__Problem requirements__. Starting at the line that holds "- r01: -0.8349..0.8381" and stopping at the line that holds "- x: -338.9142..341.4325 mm", restate the records below word for word, with both of those lines included.

- - -

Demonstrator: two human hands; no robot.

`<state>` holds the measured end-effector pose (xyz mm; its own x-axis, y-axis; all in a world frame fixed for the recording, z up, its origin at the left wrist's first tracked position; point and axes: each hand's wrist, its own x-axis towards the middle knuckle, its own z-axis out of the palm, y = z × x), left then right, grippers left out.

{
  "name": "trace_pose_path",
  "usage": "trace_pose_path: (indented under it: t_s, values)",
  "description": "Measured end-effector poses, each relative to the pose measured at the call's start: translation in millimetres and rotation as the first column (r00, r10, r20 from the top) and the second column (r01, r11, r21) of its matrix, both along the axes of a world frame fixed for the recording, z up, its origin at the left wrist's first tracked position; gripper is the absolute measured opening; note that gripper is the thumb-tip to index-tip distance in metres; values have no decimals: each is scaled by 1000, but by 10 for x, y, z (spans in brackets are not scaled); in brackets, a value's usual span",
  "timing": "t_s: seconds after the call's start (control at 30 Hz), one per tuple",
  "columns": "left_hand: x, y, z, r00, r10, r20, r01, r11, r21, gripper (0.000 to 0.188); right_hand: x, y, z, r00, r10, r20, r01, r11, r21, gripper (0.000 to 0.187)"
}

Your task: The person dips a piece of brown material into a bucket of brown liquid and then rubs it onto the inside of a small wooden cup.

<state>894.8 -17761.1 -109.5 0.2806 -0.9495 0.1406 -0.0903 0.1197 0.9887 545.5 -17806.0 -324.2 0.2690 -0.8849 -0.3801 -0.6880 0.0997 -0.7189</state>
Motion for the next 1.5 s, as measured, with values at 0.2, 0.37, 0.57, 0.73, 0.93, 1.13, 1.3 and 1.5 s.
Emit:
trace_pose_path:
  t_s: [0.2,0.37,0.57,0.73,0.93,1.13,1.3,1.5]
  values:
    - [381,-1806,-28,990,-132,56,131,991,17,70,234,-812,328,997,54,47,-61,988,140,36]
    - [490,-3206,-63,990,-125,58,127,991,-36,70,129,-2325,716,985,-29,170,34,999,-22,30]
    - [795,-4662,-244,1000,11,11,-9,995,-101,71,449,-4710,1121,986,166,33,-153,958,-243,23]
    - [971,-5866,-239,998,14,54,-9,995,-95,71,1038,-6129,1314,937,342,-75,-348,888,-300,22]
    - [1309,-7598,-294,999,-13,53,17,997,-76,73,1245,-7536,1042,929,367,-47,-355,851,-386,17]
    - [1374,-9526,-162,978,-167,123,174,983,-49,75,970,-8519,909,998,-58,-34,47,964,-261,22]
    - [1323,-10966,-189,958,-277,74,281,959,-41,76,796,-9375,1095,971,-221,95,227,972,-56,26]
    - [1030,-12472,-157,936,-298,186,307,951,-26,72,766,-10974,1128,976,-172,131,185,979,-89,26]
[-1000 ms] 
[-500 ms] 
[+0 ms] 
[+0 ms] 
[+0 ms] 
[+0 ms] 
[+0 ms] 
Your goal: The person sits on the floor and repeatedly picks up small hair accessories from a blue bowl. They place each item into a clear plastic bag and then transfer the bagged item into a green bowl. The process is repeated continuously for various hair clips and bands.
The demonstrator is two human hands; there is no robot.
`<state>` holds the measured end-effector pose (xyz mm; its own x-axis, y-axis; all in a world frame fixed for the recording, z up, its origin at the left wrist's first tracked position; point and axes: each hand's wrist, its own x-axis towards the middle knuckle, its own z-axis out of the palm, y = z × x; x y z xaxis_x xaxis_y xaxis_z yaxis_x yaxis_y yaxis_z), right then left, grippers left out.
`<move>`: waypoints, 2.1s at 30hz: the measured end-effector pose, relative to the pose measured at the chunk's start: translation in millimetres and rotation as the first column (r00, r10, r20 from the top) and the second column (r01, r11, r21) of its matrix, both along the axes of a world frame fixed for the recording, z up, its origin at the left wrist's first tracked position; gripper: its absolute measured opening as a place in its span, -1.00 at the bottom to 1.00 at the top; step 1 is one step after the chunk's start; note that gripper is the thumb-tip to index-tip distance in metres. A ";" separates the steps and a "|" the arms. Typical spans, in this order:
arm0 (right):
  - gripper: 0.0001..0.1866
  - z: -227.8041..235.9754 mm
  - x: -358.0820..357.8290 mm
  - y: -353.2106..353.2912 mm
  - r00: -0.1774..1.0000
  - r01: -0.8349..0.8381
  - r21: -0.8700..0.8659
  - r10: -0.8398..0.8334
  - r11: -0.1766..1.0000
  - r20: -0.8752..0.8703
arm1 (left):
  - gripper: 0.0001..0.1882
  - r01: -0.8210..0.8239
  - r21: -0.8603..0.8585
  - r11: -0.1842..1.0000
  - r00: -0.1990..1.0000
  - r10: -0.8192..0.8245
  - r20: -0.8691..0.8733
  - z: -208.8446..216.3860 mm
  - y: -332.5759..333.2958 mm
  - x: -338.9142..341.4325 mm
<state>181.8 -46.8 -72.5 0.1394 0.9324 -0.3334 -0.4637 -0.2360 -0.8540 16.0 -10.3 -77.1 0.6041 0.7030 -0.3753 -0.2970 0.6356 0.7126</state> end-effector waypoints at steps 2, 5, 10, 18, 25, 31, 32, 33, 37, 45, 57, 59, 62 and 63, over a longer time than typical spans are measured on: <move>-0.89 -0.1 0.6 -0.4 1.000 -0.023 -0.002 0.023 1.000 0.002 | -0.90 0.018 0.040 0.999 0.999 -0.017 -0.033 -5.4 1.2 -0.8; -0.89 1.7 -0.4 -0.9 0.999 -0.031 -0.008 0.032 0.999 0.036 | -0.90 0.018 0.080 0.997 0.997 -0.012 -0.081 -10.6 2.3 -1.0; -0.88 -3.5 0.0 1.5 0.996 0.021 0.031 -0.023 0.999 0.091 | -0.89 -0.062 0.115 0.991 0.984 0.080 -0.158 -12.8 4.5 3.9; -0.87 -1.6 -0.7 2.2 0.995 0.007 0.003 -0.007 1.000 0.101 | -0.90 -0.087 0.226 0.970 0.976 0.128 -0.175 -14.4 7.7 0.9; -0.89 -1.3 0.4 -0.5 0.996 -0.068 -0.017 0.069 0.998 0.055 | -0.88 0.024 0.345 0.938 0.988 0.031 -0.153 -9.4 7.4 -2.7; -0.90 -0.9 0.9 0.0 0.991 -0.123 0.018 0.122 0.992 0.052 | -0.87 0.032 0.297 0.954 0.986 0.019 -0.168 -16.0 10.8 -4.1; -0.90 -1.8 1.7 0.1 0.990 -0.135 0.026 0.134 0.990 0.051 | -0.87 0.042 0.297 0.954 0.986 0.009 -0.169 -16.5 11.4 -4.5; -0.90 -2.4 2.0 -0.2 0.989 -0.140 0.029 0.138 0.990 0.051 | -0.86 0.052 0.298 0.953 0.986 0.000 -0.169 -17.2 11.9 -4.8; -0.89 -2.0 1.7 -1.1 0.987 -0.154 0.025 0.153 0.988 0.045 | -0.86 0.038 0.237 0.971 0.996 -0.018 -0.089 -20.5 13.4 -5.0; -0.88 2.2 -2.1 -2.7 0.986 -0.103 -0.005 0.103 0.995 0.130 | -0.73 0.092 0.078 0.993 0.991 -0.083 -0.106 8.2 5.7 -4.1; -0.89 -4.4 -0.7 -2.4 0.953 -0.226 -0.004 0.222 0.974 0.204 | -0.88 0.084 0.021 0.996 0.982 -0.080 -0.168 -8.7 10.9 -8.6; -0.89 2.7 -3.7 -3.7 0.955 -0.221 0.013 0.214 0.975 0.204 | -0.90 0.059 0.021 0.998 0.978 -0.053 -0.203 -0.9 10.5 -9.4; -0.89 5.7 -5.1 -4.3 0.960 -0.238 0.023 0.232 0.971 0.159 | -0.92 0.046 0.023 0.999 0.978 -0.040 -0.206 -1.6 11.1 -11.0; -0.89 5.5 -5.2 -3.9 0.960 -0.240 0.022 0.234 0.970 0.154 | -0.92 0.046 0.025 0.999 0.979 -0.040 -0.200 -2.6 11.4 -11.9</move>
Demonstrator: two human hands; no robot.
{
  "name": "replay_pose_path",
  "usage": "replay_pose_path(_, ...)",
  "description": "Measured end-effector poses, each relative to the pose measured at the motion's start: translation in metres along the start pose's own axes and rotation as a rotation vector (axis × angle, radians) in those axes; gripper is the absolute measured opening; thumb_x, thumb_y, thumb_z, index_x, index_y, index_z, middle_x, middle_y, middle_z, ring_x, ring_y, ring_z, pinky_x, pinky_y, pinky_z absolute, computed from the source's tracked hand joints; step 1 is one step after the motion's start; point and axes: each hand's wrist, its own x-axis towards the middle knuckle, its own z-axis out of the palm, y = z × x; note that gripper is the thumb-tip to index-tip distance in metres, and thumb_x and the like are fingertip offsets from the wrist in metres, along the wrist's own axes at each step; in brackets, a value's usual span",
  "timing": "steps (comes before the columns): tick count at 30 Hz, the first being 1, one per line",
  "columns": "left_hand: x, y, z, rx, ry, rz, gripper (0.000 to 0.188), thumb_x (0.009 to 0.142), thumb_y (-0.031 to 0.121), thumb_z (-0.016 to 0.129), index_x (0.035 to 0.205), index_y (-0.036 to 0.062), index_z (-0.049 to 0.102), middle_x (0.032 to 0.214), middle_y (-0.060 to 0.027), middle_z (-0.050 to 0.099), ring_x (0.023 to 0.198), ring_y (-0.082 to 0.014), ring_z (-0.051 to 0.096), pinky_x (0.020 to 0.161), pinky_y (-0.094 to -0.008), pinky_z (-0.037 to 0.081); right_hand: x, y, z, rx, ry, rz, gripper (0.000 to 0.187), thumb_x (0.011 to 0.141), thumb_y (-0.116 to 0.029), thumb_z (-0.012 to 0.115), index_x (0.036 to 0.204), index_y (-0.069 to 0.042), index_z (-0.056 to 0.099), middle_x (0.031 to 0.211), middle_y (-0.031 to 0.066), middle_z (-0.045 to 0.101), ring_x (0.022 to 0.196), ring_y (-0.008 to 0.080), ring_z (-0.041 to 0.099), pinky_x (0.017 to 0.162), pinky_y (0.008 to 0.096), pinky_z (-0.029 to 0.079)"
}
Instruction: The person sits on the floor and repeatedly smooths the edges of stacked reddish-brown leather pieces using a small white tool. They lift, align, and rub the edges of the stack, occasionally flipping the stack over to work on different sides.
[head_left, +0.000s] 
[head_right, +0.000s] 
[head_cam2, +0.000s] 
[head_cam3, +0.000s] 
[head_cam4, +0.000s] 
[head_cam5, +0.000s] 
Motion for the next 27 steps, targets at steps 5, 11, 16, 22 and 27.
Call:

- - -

__Expected output__.
  - r01: -0.8349..0.8381
  - r21: -0.8700..0.8659
  - r10: -0.8398..0.8334
  - r11: -0.1766..1.0000
  - r20: -0.8752..0.8703
arm1 (left):
  - gripper: 0.0001..0.1882
  - r01: -0.8210..0.8239
  - r21: -0.8603..0.8585
  - r11: -0.1842..1.0000
  - r00: -0.1990..1.0000
  - r10: -0.8192..0.8245
  - r20: -0.8691..0.8733
  - z: -208.8446..216.3860 mm
  - y: -332.5759..333.2958 mm
  - x: -338.9142..341.4325 mm

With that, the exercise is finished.